EXERCISE REQUIREMENTS
Restate the listing in full, keeping every word as it is.
---*---
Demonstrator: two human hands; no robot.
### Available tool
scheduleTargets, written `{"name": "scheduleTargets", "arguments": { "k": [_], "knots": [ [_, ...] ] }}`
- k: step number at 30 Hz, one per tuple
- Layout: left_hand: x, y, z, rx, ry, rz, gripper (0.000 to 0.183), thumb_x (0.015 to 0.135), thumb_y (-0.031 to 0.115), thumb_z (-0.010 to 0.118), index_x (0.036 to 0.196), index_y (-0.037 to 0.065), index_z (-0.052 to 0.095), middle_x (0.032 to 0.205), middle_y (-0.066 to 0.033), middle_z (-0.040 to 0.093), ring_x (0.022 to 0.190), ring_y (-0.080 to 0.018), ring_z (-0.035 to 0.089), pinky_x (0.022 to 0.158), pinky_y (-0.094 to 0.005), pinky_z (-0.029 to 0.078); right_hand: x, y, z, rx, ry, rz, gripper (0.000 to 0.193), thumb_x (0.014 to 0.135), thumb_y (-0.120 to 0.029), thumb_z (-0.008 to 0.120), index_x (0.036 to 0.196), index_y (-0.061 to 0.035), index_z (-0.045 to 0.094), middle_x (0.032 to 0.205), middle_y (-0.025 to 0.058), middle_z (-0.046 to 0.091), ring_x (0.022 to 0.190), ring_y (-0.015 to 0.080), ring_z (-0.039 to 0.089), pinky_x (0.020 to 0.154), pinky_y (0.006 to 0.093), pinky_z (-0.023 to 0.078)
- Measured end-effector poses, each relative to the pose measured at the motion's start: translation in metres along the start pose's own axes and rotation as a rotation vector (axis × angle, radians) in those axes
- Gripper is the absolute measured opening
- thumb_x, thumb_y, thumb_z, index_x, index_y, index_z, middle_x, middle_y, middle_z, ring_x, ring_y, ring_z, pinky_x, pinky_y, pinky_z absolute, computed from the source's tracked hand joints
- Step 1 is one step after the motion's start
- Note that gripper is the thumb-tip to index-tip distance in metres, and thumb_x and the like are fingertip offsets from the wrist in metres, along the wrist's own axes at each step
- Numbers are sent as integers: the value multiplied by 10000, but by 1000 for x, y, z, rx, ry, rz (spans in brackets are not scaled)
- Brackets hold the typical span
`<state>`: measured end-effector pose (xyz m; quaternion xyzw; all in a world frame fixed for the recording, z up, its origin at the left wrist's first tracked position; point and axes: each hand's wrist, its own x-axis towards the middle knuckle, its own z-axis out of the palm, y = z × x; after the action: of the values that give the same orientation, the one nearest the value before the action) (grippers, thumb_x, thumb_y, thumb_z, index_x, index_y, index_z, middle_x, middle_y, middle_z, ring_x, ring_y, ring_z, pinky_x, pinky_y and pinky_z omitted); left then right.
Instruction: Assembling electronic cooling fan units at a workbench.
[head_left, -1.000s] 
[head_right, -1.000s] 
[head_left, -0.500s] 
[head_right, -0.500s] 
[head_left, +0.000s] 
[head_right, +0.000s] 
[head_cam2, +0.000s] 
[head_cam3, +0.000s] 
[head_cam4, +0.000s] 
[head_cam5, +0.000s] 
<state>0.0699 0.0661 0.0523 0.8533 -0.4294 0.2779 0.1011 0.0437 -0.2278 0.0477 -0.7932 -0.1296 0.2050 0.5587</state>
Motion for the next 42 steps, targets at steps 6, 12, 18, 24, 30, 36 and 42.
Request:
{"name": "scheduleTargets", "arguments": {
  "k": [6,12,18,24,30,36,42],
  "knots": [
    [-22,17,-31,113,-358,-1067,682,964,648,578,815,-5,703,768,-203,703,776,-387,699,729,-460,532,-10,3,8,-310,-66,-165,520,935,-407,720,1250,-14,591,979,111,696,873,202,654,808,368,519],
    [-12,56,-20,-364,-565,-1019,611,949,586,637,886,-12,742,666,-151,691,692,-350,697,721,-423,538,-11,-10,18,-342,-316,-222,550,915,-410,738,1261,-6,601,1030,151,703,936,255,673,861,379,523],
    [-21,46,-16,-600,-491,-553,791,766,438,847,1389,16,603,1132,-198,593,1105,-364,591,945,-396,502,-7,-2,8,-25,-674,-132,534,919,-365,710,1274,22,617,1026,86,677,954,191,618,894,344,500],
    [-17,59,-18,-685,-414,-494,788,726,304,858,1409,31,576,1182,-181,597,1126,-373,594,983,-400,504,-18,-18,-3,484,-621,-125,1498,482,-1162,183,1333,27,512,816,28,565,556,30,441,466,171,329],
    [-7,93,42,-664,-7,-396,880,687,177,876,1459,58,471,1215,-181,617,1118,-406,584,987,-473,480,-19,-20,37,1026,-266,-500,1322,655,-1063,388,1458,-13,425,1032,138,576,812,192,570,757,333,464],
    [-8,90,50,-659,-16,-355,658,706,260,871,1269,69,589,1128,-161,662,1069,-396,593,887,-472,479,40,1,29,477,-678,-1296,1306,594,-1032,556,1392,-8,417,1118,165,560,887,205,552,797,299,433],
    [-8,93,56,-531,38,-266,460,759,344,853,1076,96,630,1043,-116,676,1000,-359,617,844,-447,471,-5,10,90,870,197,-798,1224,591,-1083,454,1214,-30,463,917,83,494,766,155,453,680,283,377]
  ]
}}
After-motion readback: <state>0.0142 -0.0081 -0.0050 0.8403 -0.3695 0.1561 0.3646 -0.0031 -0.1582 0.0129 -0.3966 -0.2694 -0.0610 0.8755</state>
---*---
COMPLETED TASK
Demonstrator: two human hands; no robot.
### Available tool
scheduleTargets, written `{"name": "scheduleTargets", "arguments": { "k": [_], "knots": [ [_, ...] ] }}`
- k: step number at 30 Hz, one per tuple
- Layout: left_hand: x, y, z, rx, ry, rz, gripper (0.000 to 0.183), thumb_x (0.015 to 0.135), thumb_y (-0.031 to 0.115), thumb_z (-0.010 to 0.118), index_x (0.036 to 0.196), index_y (-0.037 to 0.065), index_z (-0.052 to 0.095), middle_x (0.032 to 0.205), middle_y (-0.066 to 0.033), middle_z (-0.040 to 0.093), ring_x (0.022 to 0.190), ring_y (-0.080 to 0.018), ring_z (-0.035 to 0.089), pinky_x (0.022 to 0.158), pinky_y (-0.094 to 0.005), pinky_z (-0.029 to 0.078); right_hand: x, y, z, rx, ry, rz, gripper (0.000 to 0.193), thumb_x (0.014 to 0.135), thumb_y (-0.120 to 0.029), thumb_z (-0.008 to 0.120), index_x (0.036 to 0.196), index_y (-0.061 to 0.035), index_z (-0.045 to 0.094), middle_x (0.032 to 0.205), middle_y (-0.025 to 0.058), middle_z (-0.046 to 0.091), ring_x (0.022 to 0.190), ring_y (-0.015 to 0.080), ring_z (-0.039 to 0.089), pinky_x (0.020 to 0.154), pinky_y (0.006 to 0.093), pinky_z (-0.023 to 0.078)
- Measured end-effector poses, each relative to the pose measured at the motion's start: translation in metres along the start pose's own axes and rotation as a rotation vector (axis × angle, radians) in those axes
- Gripper is the absolute measured opening
- thumb_x, thumb_y, thumb_z, index_x, index_y, index_z, middle_x, middle_y, middle_z, ring_x, ring_y, ring_z, pinky_x, pinky_y, pinky_z absolute, computed from the source's tracked hand joints
- Step 1 is one step after the motion's start
- Note that gripper is the thumb-tip to index-tip distance in metres, and thumb_x and the like are fingertip offsets from the wrist in metres, along the wrist's own axes at each step
- Numbers are sent as integers: the value multiplied by 10000, but by 1000 for x, y, z, rx, ry, rz (spans in brackets are not scaled)
- Brackets hold the typical span
`<state>`: measured end-effector pose (xyz m; quaternion xyzw; all in a world frame fixed for the recording, z up, its origin at the left wrist's first tracked position; point and axes: each hand's wrist, its own x-axis towards the middle knuckle, its own z-axis out of the palm, y = z × x; after the action: of the values that give the same orientation, the one nearest the value before the action) (grippers, thumb_x, thumb_y, thumb_z, index_x, index_y, index_z, middle_x, middle_y, middle_z, ring_x, ring_y, ring_z, pinky_x, pinky_y and pinky_z omitted); left then right.
Instruction: Assembling electronic cooling fan units at a workbench.
[head_left, -1.000s] 
[head_right, -1.000s] 
[head_left, -0.500s] 
[head_right, -0.500s] 
[head_left, +0.000s] 
[head_right, +0.000s] 
[head_cam2, +0.000s] 
[head_cam3, +0.000s] 
[head_cam4, +0.000s] 
[head_cam5, +0.000s] 
<state>0.0699 0.0661 0.0523 0.8533 -0.4294 0.2779 0.1011 0.0437 -0.2278 0.0477 -0.7932 -0.1296 0.2050 0.5587</state>
Motion for the next 42 steps, targets at steps 6, 12, 18, 24, 30, 36 and 42.
Request:
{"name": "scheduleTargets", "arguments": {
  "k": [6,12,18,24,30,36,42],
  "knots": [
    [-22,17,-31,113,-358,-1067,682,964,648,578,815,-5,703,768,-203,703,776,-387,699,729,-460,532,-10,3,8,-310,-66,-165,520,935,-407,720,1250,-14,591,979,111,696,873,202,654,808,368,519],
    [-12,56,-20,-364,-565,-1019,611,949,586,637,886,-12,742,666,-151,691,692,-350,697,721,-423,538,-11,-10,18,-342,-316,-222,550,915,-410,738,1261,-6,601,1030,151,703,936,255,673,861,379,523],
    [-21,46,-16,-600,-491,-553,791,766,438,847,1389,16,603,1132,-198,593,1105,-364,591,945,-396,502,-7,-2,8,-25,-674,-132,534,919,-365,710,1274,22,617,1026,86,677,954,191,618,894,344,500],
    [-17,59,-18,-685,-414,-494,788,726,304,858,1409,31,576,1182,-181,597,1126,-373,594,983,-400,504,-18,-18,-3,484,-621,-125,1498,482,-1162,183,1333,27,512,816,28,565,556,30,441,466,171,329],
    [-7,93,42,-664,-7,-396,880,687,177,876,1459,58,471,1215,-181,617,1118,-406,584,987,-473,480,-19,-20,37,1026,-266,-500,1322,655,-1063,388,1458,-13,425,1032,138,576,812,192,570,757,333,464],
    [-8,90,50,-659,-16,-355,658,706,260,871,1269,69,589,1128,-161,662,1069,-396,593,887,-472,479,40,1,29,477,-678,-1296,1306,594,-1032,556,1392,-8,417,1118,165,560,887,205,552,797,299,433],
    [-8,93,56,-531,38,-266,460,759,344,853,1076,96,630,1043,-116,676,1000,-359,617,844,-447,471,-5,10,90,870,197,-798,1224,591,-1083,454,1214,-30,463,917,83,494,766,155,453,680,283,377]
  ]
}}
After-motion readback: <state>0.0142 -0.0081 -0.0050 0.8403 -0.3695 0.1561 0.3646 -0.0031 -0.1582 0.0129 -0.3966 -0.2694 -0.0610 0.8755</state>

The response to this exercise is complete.